TO DO:
Copy out the entire listing below exactly, but without its pictures.

__________

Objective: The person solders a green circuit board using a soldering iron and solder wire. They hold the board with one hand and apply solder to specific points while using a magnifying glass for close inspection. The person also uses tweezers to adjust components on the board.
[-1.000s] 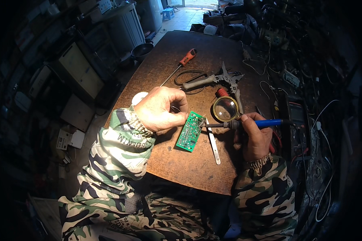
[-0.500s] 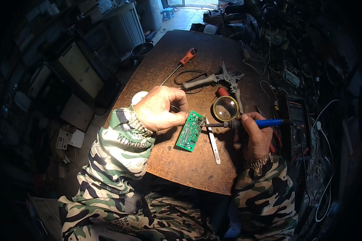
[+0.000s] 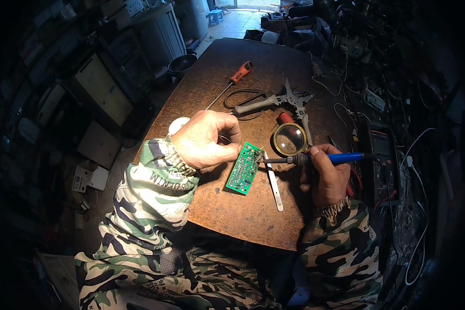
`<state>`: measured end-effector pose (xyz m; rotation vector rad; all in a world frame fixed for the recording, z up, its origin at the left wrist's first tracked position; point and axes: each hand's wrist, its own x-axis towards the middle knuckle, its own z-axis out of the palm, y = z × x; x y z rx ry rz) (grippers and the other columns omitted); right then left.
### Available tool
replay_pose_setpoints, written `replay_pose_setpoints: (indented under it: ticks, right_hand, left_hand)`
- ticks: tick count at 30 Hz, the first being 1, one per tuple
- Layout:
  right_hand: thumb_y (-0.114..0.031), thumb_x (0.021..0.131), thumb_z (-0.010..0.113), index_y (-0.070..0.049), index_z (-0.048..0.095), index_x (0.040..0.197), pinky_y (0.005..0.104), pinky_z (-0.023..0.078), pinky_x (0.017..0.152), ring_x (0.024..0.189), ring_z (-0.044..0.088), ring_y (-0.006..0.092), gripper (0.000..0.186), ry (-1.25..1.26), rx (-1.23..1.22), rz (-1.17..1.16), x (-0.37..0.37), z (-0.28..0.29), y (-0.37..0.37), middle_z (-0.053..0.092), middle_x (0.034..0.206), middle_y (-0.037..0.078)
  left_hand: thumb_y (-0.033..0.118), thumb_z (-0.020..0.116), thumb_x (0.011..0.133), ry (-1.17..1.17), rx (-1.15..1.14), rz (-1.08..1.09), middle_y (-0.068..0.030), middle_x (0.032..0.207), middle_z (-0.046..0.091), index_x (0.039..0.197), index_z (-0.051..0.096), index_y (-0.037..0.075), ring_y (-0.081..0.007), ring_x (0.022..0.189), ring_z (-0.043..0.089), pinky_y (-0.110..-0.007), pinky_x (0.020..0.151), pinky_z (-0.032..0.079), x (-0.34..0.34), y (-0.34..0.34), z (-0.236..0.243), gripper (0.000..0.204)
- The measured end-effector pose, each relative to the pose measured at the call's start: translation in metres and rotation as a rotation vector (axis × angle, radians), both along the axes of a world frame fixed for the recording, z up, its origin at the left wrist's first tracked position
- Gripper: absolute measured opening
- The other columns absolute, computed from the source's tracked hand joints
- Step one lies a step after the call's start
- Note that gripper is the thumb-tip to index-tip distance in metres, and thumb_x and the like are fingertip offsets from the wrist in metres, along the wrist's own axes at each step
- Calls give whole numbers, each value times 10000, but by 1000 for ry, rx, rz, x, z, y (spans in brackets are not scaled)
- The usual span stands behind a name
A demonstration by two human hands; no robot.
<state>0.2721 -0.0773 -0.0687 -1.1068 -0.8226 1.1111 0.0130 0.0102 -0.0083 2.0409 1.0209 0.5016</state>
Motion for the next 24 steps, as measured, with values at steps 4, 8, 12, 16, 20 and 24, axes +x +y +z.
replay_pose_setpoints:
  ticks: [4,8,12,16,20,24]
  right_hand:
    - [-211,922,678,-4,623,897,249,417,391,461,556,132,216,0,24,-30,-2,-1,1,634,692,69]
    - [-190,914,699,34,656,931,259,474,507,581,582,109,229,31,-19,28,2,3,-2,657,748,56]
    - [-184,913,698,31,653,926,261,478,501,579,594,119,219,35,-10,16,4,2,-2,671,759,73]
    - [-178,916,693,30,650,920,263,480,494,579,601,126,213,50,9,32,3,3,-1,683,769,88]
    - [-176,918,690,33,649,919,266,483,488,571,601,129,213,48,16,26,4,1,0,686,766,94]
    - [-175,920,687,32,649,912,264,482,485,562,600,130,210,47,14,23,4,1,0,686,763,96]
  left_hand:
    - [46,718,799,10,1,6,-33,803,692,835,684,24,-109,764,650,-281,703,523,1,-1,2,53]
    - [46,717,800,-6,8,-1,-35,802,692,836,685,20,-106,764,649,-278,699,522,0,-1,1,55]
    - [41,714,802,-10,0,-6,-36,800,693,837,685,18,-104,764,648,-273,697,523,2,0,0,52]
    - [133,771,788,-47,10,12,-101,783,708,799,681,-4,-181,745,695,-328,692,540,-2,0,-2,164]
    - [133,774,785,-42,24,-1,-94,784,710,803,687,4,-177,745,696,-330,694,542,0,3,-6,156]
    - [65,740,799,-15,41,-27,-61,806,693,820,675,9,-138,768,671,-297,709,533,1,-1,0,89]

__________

ANSWER TO THIS TASK:
Objective: The person solders a green circuit board using a soldering iron and solder wire. They hold the board with one hand and apply solder to specific points while using a magnifying glass for close inspection. The person also uses tweezers to adjust components on the board.
[-1.000s] 
[-0.500s] 
[+0.000s] 
`<state>`: measured end-effector pose (xyz m; rotation vector rad; all in a world frame fixed for the recording, z up, its origin at the left wrist's first tracked position; point and axes: each hand's wrist, its own x-axis towards the middle knuckle, its own z-axis out of the palm, y = z × x; x y z rx ry rz) (grippers and the other columns omitted); right then left.
### Available tool
replay_pose_setpoints, written `replay_pose_setpoints: (indented under it: ticks, right_hand, left_hand)`
- ticks: tick count at 30 Hz, the first being 1, one per tuple
- Layout:
  right_hand: thumb_y (-0.114..0.031), thumb_x (0.021..0.131), thumb_z (-0.010..0.113), index_y (-0.070..0.049), index_z (-0.048..0.095), index_x (0.040..0.197), pinky_y (0.005..0.104), pinky_z (-0.023..0.078), pinky_x (0.017..0.152), ring_x (0.024..0.189), ring_z (-0.044..0.088), ring_y (-0.006..0.092), gripper (0.000..0.186), ry (-1.25..1.26), rx (-1.23..1.22), rz (-1.17..1.16), x (-0.37..0.37), z (-0.28..0.29), y (-0.37..0.37), middle_z (-0.053..0.092), middle_x (0.034..0.206), middle_y (-0.037..0.078)
  left_hand: thumb_y (-0.033..0.118), thumb_z (-0.020..0.116), thumb_x (0.011..0.133), ry (-1.17..1.17), rx (-1.15..1.14), rz (-1.08..1.09), middle_y (-0.068..0.030), middle_x (0.032..0.207), middle_z (-0.046..0.091), index_x (0.039..0.197), index_z (-0.051..0.096), index_y (-0.037..0.075), ring_y (-0.081..0.007), ring_x (0.022..0.189), ring_z (-0.043..0.089), pinky_y (-0.110..-0.007), pinky_x (0.020..0.151), pinky_z (-0.032..0.079), x (-0.34..0.34), y (-0.34..0.34), z (-0.236..0.243), gripper (0.000..0.204)
- The measured end-effector pose, each relative to the pose measured at the call's start: translation in metres and rotation as a rotation vector (axis × angle, radians), both along the axes of a world frame fixed for the recording, z up, its origin at the left wrist's first tracked position
- Gripper: absolute measured opening
- The other columns absolute, computed from the source's tracked hand joints
- Step one lies a step after the call's start
- Note that gripper is the thumb-tip to index-tip distance in metres, and thumb_x and the like are fingertip offsets from the wrist in metres, along the wrist's own axes at each step
- Calls give whole numbers, each value times 10000, but by 1000 for ry, rx, rz, x, z, y (spans in brackets are not scaled)
- The usual span stands behind a name
A demonstration by two human hands; no robot.
<state>0.2721 -0.0773 -0.0687 -1.1068 -0.8226 1.1111 0.0130 0.0102 -0.0083 2.0409 1.0209 0.5016</state>
Motion for the next 24 steps, as measured, with values at steps 4, 8, 12, 16, 20 and 24, axes +x +y +z.
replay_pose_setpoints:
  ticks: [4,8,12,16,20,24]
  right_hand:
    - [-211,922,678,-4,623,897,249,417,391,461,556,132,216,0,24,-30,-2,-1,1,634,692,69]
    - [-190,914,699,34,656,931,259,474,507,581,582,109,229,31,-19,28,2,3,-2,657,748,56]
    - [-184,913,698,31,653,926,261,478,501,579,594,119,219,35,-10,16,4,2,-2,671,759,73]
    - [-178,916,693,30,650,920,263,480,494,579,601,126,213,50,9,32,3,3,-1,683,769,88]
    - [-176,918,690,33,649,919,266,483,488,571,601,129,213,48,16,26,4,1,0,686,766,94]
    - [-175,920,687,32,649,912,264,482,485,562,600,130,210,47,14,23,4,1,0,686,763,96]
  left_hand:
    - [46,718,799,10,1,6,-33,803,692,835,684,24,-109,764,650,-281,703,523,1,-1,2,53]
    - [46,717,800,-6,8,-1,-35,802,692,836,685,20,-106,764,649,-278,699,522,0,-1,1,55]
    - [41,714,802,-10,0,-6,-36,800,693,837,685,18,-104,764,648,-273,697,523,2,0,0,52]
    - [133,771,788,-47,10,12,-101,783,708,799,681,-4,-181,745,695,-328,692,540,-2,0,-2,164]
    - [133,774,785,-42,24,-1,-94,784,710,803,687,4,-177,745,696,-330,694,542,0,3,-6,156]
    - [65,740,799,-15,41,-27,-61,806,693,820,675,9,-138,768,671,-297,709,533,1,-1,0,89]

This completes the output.